The special case <math>\tau_{x,x}</math> gives the expected time a chain starting from state <math>x</math> returns to state <math>x</math>.
 
{{Theorem
|Theorem|
:Any irreducible aperiodic Markov chain with finite state space <math>\Omega</math>, and transition matrix <math>P</math> has a stationary distribution <math>\pi</math> such that
::<math>\pi_x=\lim_{n\rightarrow\infty}(P^n)_{y,x}=\frac{1}{\tau_{x,x}}</math> for any <math>x\in\Omega</math>.
}}
Note that in the above theorem, the limit <math>\lim_{n\rightarrow\infty}(P^n)_{y,x}</math> does not depend on the <math>y</math>, which means that <math>P^n</math> in the limit has identical rows.
 
We will not prove the lemma, but only give an informal justification:
the expected time between visits to state <math>x</math> is <math>\tau_{x,x}</math>, and therefore state <math>x</math> is visited <math>\frac{1}{\tau_{x,x}}</math> of the time. Not that <math>\lim_{n\rightarrow\infty}(P^n)_{y,x}</math> represents the probability a state chosen far in the future (at time <math>n\rightarrow\infty</math>) is at state <math>x</math> when the chain starts at state <math>y</math>, but if the future is far, who <math>y</math> is does not really matter, and <math>\lim_{n\rightarrow\infty}(P^n)_{y,x}</math> is the frequency that <math>x</math> is visited, which is <math>\frac{1}{\tau_{x,x}}</math>.
 
== PageRank ==
PageRank is the algorithm reportedly used by Google to assign a numerical rank to every web page. The rank of a page measures the "importance" of the page. A page has higher rank if it is pointed to by more high-rank pages. Low-rank pages have less influence on the rank of a page. If one page points to many others, it will have less influence on their ranking than if it just points to a few.
 
This intuitive idea can be formalized as follows. The world-wide-web is treated as a directed graph <math>G(V,E)</math>, with web pages as vertices and hyperlinks as directed edges.

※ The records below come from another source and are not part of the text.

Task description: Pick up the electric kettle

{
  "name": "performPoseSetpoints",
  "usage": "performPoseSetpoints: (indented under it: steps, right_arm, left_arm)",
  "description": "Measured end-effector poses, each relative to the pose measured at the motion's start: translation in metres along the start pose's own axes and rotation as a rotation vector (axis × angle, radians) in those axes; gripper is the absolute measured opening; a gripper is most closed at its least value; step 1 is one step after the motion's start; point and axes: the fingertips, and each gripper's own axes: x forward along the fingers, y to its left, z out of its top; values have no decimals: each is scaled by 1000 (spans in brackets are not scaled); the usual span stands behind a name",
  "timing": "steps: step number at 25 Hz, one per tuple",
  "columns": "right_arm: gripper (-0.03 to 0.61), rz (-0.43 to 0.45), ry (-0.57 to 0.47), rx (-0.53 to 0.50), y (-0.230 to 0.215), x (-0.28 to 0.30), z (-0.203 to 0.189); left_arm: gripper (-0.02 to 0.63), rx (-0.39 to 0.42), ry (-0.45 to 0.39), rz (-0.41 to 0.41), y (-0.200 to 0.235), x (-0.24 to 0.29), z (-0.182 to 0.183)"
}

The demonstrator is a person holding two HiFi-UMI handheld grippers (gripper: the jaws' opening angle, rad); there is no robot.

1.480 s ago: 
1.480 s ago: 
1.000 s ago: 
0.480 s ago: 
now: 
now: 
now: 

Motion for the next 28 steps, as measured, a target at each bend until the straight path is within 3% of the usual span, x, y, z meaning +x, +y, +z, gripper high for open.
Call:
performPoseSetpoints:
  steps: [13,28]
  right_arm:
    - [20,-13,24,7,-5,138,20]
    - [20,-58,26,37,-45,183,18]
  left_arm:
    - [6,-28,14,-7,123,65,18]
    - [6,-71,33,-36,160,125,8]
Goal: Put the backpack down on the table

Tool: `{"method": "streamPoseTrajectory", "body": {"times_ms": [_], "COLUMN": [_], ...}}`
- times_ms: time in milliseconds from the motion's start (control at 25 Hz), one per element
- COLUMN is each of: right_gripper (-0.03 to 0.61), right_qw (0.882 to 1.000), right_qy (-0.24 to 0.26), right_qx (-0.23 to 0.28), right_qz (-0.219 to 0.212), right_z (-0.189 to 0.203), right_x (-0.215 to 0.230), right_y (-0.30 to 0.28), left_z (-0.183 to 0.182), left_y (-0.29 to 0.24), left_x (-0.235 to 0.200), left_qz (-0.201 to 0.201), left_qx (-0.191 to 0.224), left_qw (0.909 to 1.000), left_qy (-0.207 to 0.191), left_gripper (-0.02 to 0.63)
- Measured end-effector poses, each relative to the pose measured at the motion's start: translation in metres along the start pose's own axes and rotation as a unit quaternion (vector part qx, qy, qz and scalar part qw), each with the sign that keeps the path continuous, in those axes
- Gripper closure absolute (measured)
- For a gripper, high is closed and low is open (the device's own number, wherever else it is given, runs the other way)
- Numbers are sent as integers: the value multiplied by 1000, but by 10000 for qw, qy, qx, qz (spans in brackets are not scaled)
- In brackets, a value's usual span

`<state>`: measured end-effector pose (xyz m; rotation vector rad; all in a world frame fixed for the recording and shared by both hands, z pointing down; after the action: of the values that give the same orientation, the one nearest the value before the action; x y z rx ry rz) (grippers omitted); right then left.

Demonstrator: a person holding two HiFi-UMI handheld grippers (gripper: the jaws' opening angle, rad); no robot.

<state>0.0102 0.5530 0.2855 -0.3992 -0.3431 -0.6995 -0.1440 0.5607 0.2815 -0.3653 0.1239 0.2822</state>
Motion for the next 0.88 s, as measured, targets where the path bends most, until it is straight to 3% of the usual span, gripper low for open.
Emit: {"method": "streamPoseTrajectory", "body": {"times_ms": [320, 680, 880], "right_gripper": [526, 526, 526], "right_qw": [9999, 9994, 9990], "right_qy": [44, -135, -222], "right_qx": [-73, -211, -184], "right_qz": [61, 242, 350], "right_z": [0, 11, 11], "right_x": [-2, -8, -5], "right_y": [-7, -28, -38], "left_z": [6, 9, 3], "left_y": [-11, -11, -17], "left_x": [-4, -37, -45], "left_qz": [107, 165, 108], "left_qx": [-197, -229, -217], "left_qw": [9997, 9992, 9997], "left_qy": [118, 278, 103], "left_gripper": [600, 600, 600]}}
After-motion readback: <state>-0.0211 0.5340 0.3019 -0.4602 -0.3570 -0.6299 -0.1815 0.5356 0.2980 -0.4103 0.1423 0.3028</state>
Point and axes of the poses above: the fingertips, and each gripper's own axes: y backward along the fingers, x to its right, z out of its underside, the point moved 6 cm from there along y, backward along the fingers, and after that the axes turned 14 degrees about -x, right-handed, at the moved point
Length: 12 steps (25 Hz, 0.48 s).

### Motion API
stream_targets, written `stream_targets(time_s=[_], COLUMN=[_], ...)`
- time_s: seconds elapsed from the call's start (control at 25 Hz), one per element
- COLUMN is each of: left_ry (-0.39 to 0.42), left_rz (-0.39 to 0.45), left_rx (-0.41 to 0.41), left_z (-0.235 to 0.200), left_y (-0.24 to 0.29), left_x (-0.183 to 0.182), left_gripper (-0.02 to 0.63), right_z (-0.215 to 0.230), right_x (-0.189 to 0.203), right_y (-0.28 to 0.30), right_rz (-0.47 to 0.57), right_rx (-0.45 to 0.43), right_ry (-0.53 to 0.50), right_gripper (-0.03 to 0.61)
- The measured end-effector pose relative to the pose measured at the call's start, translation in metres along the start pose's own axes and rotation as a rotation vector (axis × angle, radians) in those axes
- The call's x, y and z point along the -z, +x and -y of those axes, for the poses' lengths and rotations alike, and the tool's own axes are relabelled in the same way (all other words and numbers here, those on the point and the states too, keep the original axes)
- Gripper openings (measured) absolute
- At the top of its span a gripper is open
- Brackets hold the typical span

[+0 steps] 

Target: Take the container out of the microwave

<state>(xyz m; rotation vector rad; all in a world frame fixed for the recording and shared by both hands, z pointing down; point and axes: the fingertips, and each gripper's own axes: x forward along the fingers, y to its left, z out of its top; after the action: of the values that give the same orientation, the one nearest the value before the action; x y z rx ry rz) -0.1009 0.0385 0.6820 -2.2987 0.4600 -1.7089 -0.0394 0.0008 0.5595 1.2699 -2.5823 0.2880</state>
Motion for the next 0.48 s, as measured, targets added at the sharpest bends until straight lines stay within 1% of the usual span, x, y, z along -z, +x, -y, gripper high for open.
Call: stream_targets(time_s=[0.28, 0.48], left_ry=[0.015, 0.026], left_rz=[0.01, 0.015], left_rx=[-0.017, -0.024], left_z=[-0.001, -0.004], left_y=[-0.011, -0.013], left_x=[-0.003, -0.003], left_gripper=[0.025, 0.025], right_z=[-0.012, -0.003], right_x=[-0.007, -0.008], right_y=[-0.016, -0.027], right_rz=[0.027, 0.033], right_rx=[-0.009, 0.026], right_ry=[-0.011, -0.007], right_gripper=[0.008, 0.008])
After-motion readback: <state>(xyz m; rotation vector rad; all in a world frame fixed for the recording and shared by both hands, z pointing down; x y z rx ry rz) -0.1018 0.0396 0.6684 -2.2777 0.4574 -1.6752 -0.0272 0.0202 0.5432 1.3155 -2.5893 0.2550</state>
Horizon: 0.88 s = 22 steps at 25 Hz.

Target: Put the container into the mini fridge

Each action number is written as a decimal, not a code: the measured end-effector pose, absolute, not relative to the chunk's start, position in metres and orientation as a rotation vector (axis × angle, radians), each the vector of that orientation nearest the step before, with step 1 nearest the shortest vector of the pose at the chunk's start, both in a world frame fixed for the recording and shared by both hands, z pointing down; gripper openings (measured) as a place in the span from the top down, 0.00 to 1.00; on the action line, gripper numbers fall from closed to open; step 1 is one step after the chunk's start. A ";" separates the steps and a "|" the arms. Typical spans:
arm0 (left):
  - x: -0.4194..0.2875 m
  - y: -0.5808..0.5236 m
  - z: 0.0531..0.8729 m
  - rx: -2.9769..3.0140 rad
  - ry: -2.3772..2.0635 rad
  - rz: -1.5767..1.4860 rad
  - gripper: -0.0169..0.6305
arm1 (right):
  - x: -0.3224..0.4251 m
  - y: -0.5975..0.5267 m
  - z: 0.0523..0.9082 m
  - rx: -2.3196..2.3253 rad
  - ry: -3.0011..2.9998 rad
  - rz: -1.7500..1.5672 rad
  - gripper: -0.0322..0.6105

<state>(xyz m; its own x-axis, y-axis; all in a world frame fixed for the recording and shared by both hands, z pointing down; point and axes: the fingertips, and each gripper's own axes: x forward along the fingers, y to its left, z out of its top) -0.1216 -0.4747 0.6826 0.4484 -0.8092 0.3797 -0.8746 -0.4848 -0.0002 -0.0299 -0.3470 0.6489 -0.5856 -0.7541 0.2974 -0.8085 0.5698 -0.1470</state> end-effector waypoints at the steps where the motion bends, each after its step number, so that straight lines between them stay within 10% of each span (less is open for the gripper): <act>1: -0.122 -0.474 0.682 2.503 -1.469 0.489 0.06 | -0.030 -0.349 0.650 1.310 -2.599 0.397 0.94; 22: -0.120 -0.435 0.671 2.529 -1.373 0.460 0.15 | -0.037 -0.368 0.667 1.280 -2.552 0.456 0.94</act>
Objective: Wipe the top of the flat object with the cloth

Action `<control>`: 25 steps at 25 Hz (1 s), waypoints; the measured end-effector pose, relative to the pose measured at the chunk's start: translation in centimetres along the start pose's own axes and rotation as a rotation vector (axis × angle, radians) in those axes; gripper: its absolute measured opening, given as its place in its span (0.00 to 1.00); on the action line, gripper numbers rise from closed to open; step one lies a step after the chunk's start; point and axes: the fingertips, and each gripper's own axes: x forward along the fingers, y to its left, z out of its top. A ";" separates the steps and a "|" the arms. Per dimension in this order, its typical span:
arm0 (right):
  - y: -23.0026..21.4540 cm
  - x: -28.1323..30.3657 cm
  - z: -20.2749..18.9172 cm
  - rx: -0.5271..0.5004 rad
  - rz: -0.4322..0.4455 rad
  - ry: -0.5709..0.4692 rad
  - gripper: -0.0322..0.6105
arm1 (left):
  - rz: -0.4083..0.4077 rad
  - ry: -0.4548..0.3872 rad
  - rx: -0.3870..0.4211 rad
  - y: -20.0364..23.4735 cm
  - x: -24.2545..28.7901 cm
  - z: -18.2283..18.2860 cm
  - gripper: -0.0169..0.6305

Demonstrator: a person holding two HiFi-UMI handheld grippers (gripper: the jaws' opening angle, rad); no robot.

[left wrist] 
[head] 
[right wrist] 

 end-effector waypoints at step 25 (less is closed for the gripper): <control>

The rank of vertex <math>v</math> is denoted <math>r(v)</math>, and is supposed to satisfy:
:<math>
r(v)=\sum_{u:(u,v)\in E}\frac{r(u)}{d_+(u)}, \qquad (*)
</math>
where <math>d_+(u)</math> is the number of edges going out of <math>u</math>. Note that the sum is over edges going in to <math>v</math>.
 
This formula nicely models both the intuitions that a page gets higher rank if it is pointed by more high-rank pages, and that the influence of a page is penalized by the number of pages it points to. Let <math>P</math> be a matrix with rows and columns corresponded to vertices, and <math>\forall u,v\in V</math>,
:<math>
P(u,v)=\begin{cases}
\frac{1}{d_+(u)}& \mbox{if }(u,v)\in E,\\
0& \mbox{otherwise}.
\end{cases}
</math>
Then the formular <math>\begin{align}(*)\end{align}</math> can be expressed as
:<math>
\begin{align}
rP=r.
\end{align}
</math>
It is also easy to verify that <math>P</math> is stochastic, that is, <math>\begin{align}\sum_{v}P(u,v)=1\end{align}</math> for all <math>u\in V</math>. Then the ranks of a pages is actually a stationary distribution of the Markov chain with transition matrix <math>P</math>. This is not entirely a coincidence. <math>P</math> is the transition matrix for the random walk over the web pages, defined as that at each time, pick a uniform page pointed by the current page and walk to it. This can be imagined as a "tireless random surfer" who starts from an arbitrary page, randomly follows the hyperlinks, and given infinitely long time, will eventually approaches the stationary distribution. The importance of a web page is reflected by the frequency that the random surfer visits the page, which is the stationary probability.
 
We assume the world-wide-web is strongly connected, thus the Markov chain is irreducible. And given the huge number of webpages over the Internet, it is almost impossible that the lengths of all cycles have a common divisor greater than 1, thus the Markov chain is aperiodic. Therefore, the random surfer model indeed converges.
 
In practice, PageRank also consider a damping factor, since a typical surfer cannot browse the web forever. The damping factor effectively gives an upper bound on the number of hyperlinks the surfer would follow before he/she has a random start over.
 
=Random Walk on Graphs=
 
A '''walk''' on a graph <math>G = (V,E)</math> is a sequence of vertices <math>v_1, v_2, \ldots \in V</math> such that <math>v_{i+1}</math> is a neighbor of <math>v_i</math> for every index <math>i</math>. When <math>v_{i+1}</math> is selected uniformly at random from among <math>v_i</math>’s neighbors, independently for every <math>i</math>, this is called a '''random walk''' on <math>G</math>.
 
We consider the special case that <math>G(V,E)</math> is an undirected graph, and denote that <math>n=|V|</math> and <math>m=|E|</math>.
 
A Markov chain is defined by this random walk, with the vertex set <math>V</math> as the state space, and
the transition matrix <math>P</math>, which is defined as follows:
:<math>
P(u,v)=\begin{cases}
\frac{1}{d(u)}&\mbox{if }(u,v)\in E,\\
0 & \mbox{otherwise },
\end{cases}
</math>
where <math>d(u)</math> denotes the degree of vertex <math>u</math>.
 
Note that unlike the PageRank example, now the probability depends on <math>d(u)</math> instead of <math>d_+(u)</math>. This is because the graph is undirected.
 
{{Theorem
|Proposition|
:Let <math>M_G</math> be the Markov chain defined as above.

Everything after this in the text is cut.